EU rejects bailout for east Europe
Hungary’s premier warns against ‘a new Iron Curtain’
BERLIN – European leaders Sunday rejected a Hungarian plea for a $240 billion bailout of struggling Eastern European countries, as divisions continued to fester over how to prevent economic ills from spreading across the continent.
Germany, Europe’s largest economy, led opposition to the Hungarian proposal. German Chancellor Angela Merkel said a broad, regional rescue plan was ill-conceived, though she did not offer specific alternatives.
“Saying that the situation is the same for all Central and Eastern European states, I don’t see that,” she said Sunday after a European Union summit in Brussels. “You cannot compare Slovenia or Slovakia with Hungary.”
Several Eastern European countries have been slammed by currency devaluations and other economic ailments in recent months, as global investors have warned that the region is ripe for a financial meltdown.
Hungary and Latvia have already received bailouts from the International Monetary Fund, and Romania has said it may ask for one. The EU, as well as the World Bank and other financial institutions, has also approved aid, but national leaders say much more is needed.
Hungary’s prime minister, Ferenc Gyurcsany, had proposed the massive rescue fund for Eastern Europe last week. On Sunday, he warned that old conflicts could re-emerge and that “large-scale defaults” would result if the EU did not come to the aid of its newest members, who have spent the past two decades trying to recover from communism.

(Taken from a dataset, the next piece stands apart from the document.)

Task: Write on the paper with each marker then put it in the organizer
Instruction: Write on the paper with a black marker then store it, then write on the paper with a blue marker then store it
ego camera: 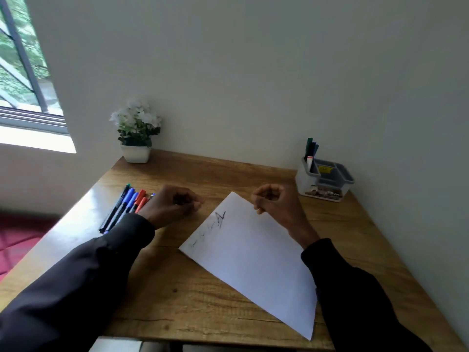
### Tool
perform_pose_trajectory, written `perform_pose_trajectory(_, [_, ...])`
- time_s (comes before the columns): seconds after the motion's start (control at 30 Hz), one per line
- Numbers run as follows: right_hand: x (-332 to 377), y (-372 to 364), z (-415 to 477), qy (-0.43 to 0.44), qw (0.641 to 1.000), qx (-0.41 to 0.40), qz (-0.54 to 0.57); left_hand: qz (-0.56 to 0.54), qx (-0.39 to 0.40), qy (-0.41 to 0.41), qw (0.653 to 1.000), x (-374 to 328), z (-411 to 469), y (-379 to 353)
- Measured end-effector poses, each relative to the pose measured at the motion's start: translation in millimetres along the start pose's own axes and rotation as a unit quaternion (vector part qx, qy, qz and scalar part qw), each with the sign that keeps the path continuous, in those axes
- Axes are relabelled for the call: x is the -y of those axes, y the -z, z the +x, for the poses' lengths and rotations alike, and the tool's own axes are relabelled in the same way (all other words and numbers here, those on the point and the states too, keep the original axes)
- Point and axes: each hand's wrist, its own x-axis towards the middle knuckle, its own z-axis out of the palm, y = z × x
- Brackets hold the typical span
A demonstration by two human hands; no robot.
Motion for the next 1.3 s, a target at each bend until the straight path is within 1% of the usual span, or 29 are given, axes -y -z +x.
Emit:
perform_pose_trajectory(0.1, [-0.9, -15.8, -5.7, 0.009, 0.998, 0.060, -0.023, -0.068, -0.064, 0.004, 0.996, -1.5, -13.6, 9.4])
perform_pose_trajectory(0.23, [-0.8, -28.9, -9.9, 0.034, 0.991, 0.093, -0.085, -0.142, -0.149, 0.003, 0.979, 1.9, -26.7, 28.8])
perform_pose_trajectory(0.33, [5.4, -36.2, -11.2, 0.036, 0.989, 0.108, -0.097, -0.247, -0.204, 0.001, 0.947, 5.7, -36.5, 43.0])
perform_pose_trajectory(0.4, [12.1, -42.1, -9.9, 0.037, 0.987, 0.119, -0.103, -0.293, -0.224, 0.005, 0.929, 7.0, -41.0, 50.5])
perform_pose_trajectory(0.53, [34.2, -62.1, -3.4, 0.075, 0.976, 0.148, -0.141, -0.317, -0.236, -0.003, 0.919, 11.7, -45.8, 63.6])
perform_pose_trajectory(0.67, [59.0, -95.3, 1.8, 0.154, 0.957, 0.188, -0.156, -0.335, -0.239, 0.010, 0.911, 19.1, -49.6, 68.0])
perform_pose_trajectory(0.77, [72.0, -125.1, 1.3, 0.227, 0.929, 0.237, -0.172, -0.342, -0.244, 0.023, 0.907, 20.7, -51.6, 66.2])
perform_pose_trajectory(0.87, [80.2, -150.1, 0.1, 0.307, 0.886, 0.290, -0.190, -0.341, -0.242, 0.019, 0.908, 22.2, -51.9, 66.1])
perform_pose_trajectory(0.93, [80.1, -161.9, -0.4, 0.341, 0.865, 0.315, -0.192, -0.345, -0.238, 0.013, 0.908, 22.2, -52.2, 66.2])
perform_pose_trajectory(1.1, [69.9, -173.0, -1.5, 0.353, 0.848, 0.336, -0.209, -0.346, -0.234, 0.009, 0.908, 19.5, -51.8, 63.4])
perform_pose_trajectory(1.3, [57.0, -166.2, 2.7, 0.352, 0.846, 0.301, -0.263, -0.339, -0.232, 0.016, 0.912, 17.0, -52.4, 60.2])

“We should not allow a new Iron Curtain to be set up and divide Europe into two parts,” Gyurcsany told reporters in Brussels, prior to the start of the summit. “This is the biggest challenge for Europe in the last 20 years.”
Eastern European officials said they were frustrated that few of them have been included in talks with the United States, China, Japan and Western European countries over how to respond to the global economic crisis.
“None of those people around the table are actually from a country that is in the catching-up period in the EU,” Mikolaj Dowgielewicz, Poland’s European affairs minister, said Sunday, referring to the time since the collapse of communism two decades ago. “You have lots of old member states. There is certainly an issue here.”
Several Eastern European countries also want the EU to make it easier for them to replace their unstable currencies — such as the Polish zloty and the Hungarian forint — with the euro. Germany, France and other Western countries have insisted the new members follow a strict, gradual path into the euro club that limits deficit spending. The recession, however, has made the rules more painful to follow.
At the same time, Eastern European leaders have been squabbling among themselves, with officials from relatively healthy economies taking pains to distance themselves from their weaker neighbors.
Poland and the Czech Republic, for instance, also frowned on the Hungarian bailout proposal, saying they did not need to be rescued and did not appreciate being lumped together. “When it comes to any specific plans for Eastern Europe, we don’t need those plans,” Dowgielewicz told reporters.